### Work instruction:
Nothing in the listing should differ in your copy; retype it all exactly.

——

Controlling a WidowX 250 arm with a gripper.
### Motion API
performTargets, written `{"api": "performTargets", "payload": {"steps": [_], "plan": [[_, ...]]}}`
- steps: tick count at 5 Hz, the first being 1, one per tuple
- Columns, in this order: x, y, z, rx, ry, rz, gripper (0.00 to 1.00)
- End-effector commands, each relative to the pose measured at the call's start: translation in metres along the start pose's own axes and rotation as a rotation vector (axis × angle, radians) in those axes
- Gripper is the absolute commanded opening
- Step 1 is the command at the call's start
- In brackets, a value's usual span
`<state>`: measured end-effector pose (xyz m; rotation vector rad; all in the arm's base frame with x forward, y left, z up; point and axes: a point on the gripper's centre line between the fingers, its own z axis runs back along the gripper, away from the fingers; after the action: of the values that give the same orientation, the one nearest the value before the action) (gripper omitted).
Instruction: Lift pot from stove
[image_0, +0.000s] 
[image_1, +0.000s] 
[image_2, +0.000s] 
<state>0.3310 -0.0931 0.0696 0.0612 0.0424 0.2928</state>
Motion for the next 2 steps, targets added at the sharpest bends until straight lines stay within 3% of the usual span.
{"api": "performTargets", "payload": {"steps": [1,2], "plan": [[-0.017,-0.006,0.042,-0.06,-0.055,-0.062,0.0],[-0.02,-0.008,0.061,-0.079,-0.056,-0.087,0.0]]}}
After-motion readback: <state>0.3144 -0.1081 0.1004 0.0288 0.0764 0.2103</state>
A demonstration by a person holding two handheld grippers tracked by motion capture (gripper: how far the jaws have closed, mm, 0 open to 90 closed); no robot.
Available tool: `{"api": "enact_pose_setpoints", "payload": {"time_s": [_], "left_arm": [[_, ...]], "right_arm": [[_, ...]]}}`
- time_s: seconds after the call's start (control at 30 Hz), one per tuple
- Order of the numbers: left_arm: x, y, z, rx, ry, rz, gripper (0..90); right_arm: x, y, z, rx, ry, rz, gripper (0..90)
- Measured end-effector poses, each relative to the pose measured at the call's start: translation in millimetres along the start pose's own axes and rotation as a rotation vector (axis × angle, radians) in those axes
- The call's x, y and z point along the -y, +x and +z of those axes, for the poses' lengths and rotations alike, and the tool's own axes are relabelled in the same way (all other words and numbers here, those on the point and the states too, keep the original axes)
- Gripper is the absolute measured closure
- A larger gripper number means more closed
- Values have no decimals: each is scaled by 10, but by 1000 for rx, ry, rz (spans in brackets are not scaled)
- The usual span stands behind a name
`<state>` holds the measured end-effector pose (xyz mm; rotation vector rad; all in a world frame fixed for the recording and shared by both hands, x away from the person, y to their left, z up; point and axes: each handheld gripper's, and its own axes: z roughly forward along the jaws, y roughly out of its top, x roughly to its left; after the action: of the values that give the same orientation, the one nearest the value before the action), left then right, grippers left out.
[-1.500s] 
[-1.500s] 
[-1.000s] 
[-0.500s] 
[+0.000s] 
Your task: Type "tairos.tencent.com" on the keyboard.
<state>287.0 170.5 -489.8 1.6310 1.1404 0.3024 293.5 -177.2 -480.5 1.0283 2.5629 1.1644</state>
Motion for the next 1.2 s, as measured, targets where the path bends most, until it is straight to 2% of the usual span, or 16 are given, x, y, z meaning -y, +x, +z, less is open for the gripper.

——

### Task answer:
Controlling a WidowX 250 arm with a gripper.
### Motion API
performTargets, written `{"api": "performTargets", "payload": {"steps": [_], "plan": [[_, ...]]}}`
- steps: tick count at 5 Hz, the first being 1, one per tuple
- Columns, in this order: x, y, z, rx, ry, rz, gripper (0.00 to 1.00)
- End-effector commands, each relative to the pose measured at the call's start: translation in metres along the start pose's own axes and rotation as a rotation vector (axis × angle, radians) in those axes
- Gripper is the absolute commanded opening
- Step 1 is the command at the call's start
- In brackets, a value's usual span
`<state>`: measured end-effector pose (xyz m; rotation vector rad; all in the arm's base frame with x forward, y left, z up; point and axes: a point on the gripper's centre line between the fingers, its own z axis runs back along the gripper, away from the fingers; after the action: of the values that give the same orientation, the one nearest the value before the action) (gripper omitted).
Instruction: Lift pot from stove
[image_0, +0.000s] 
[image_1, +0.000s] 
[image_2, +0.000s] 
<state>0.3310 -0.0931 0.0696 0.0612 0.0424 0.2928</state>
Motion for the next 2 steps, targets added at the sharpest bends until straight lines stay within 3% of the usual span.
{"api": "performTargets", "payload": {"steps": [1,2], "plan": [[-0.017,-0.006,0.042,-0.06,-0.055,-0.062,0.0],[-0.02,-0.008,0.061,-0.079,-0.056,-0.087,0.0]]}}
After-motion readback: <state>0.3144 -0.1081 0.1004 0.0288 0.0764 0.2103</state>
A demonstration by a person holding two handheld grippers tracked by motion capture (gripper: how far the jaws have closed, mm, 0 open to 90 closed); no robot.
Available tool: `{"api": "enact_pose_setpoints", "payload": {"time_s": [_], "left_arm": [[_, ...]], "right_arm": [[_, ...]]}}`
- time_s: seconds after the call's start (control at 30 Hz), one per tuple
- Order of the numbers: left_arm: x, y, z, rx, ry, rz, gripper (0..90); right_arm: x, y, z, rx, ry, rz, gripper (0..90)
- Measured end-effector poses, each relative to the pose measured at the call's start: translation in millimetres along the start pose's own axes and rotation as a rotation vector (axis × angle, radians) in those axes
- The call's x, y and z point along the -y, +x and +z of those axes, for the poses' lengths and rotations alike, and the tool's own axes are relabelled in the same way (all other words and numbers here, those on the point and the states too, keep the original axes)
- Gripper is the absolute measured closure
- A larger gripper number means more closed
- Values have no decimals: each is scaled by 10, but by 1000 for rx, ry, rz (spans in brackets are not scaled)
- The usual span stands behind a name
`<state>` holds the measured end-effector pose (xyz mm; rotation vector rad; all in a world frame fixed for the recording and shared by both hands, x away from the person, y to their left, z up; point and axes: each handheld gripper's, and its own axes: z roughly forward along the jaws, y roughly out of its top, x roughly to its left; after the action: of the values that give the same orientation, the one nearest the value before the action), left then right, grippers left out.
[-1.500s] 
[-1.500s] 
[-1.000s] 
[-0.500s] 
[+0.000s] 
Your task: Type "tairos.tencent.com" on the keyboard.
<state>287.0 170.5 -489.8 1.6310 1.1404 0.3024 293.5 -177.2 -480.5 1.0283 2.5629 1.1644</state>
Motion for the next 1.2 s, as measured, targets where the path bends most, until it is straight to 2% of the usual span, or 16 are given, x, y, z meaning -y, +x, +z, less is open for the gripper.

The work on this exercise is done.